Mais en matinée, Jagmeet Singh a signalé que sa formation ne donnerait pas son aval à cette mesure législative dans sa forme actuelle. Car selon lui, l’ajout d’une infraction au Code criminel viendra encore toucher de façon disproportionnée les personnes racisées. Et en optant pour cette « nouvelle façon de punir les gens », Justin Trudeau, qui a posé le genou au sol vendredi dernier lors d’une manifestation contre le racisme à Ottawa, montre son « hypocrisie », a-t-il déploré.

« Je vous garantis que si le projet de loi est adopté, il y aura plus de Noirs, plus d’Autochtones, plus de gens racisés, de gens pauvres, qui vont être criminalisés et finir en prison », a argué Jagmeet Singh, qui préfère que le fédéral passe par des mécanismes de fiscalité pour récupérer l’argent versé à des gens qui n’auraient pas dû y avoir droit.
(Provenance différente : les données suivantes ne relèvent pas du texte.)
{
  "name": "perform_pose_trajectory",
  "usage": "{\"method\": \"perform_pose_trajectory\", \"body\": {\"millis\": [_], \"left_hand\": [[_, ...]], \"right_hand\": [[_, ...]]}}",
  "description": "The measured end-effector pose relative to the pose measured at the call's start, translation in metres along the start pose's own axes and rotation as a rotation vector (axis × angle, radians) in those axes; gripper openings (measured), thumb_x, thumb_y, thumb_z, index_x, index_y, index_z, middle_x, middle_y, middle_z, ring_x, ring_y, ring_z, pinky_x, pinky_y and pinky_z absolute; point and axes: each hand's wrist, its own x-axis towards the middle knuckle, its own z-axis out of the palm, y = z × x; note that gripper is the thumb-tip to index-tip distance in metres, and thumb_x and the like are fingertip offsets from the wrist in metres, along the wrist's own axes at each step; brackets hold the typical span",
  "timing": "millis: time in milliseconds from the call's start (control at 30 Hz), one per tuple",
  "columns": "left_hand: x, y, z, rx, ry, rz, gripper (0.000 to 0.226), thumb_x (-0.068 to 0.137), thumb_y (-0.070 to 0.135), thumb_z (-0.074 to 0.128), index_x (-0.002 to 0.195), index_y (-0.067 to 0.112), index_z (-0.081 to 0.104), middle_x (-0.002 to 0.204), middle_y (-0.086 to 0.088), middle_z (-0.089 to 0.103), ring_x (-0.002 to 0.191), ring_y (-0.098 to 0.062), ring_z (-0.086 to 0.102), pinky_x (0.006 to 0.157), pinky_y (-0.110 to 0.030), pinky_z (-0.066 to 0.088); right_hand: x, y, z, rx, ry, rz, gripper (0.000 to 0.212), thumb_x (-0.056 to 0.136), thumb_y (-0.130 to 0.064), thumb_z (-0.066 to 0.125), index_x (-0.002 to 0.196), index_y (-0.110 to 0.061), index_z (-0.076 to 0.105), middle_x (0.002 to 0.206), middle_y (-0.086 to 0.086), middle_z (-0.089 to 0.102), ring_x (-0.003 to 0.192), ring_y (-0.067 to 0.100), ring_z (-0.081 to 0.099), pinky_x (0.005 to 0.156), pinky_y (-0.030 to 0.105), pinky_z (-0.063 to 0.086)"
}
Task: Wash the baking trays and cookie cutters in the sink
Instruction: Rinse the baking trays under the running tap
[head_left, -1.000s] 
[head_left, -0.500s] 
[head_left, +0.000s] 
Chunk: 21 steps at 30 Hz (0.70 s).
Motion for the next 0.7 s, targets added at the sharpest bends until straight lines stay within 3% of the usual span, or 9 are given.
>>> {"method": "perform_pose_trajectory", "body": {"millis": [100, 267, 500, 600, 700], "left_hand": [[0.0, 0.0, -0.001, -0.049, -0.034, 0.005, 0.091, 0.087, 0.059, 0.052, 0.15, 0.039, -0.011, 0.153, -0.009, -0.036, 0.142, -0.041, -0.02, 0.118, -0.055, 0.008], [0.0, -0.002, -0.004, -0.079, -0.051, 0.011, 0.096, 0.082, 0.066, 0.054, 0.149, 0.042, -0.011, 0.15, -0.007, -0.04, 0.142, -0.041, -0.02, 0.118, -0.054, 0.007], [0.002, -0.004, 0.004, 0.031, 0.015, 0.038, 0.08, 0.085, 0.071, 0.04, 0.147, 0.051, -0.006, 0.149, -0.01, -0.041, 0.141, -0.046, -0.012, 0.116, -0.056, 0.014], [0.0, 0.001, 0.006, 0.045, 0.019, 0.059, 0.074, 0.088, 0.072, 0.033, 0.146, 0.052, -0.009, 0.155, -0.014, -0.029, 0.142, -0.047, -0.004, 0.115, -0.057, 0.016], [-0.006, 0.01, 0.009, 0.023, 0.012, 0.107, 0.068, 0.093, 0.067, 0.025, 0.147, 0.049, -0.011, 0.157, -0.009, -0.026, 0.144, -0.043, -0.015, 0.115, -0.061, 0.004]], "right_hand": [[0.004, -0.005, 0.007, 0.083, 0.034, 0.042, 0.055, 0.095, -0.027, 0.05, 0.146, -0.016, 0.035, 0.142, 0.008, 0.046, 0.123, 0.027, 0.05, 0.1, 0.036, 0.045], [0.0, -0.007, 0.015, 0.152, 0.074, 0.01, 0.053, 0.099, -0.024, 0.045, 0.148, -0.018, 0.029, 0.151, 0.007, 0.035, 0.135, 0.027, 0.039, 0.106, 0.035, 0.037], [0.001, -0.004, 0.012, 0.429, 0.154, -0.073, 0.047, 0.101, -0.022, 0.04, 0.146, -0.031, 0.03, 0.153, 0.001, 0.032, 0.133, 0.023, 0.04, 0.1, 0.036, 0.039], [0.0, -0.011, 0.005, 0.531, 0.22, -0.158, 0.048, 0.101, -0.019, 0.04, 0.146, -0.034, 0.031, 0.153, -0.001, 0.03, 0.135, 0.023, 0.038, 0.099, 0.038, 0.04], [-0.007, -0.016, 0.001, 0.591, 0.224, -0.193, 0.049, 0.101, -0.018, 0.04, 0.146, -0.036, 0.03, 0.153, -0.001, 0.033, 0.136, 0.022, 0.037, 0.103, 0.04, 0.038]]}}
Au Bloc québécois, le chef Yves-François Blanchet ne voit pas de problème de ce côté-là. Mais il ne veut pas de traitement accéléré pour ce projet de loi et pose trois conditions pour l’appui de ses troupes : que Justin Trudeau discute de transferts en santé avec ses homologues provinciaux, que le Parti libéral rembourse la SSUC qu’il a touchée et que les libéraux déposent une mise à jour économique d’ici peu.

Sur les trois fronts, le premier ministre a démontré peu d’intérêt pendant la période des questions en Chambre, mardi. Concernant la mise à jour économique, spécifiquement, il a plaidé en conférence de presse qu’il y a « tant de choses que nous ne savons pas que faire des projections sur ce à quoi pourrait ressembler notre économie dans six mois serait un exercice d’invention et d’imagination ».